▶ Instructions for the task
The required output is every line from the one containing "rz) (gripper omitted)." through the last line of the listing below, copied exactly, pictures excluded.
=== Begin Enclosure ===
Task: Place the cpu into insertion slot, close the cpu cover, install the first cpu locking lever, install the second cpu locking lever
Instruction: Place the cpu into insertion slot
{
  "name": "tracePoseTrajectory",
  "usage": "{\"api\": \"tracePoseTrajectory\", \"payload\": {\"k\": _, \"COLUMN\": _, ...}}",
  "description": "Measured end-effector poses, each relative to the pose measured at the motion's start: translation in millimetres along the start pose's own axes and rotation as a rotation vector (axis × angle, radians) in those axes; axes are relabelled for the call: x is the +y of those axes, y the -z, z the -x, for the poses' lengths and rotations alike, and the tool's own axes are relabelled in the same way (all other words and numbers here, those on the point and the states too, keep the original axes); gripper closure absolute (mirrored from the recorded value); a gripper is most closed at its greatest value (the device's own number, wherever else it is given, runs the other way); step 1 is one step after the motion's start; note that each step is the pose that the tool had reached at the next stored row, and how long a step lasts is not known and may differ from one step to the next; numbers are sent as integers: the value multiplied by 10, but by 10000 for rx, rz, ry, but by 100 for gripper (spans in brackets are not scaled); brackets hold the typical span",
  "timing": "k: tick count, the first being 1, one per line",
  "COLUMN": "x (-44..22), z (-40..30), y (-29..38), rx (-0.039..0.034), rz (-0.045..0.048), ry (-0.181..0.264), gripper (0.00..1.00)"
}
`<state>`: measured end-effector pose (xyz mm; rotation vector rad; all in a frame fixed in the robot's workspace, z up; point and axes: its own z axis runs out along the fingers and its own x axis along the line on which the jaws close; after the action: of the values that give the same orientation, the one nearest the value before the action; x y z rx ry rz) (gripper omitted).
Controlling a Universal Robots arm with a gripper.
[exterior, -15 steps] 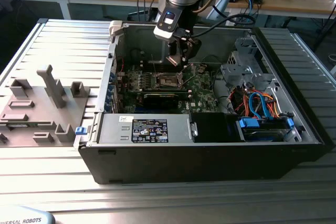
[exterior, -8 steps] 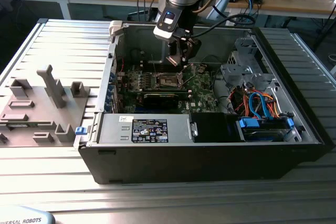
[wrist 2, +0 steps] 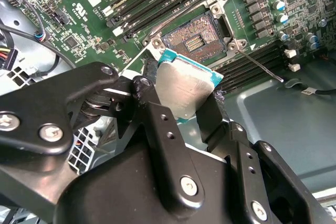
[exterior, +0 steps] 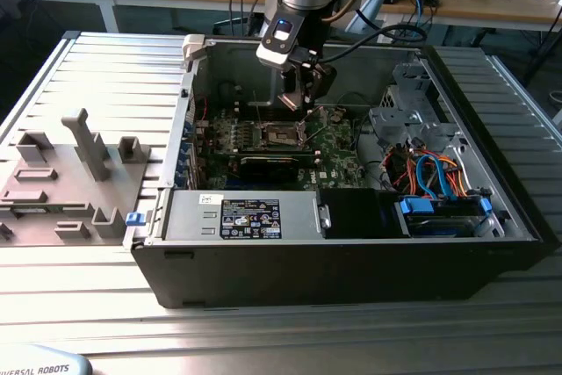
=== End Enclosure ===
▶ Solution to this problem
`<state>`: measured end-effector pose (xyz mm; rotation vector rad; all in a frame fixed in the robot's workspace, z up; point and axes: its own z axis runs out along the fingers and its own x axis along the line on which the jaws close; after the action: of the values that give the same orientation, the one nearest the value before the action; x y z rx ry rz) (gripper omitted).
Controlling a Universal Robots arm with a gripper.
[exterior, -15 steps] 
[exterior, -8 steps] 
[wrist 2, +0 steps] 
[exterior, +0 steps] 

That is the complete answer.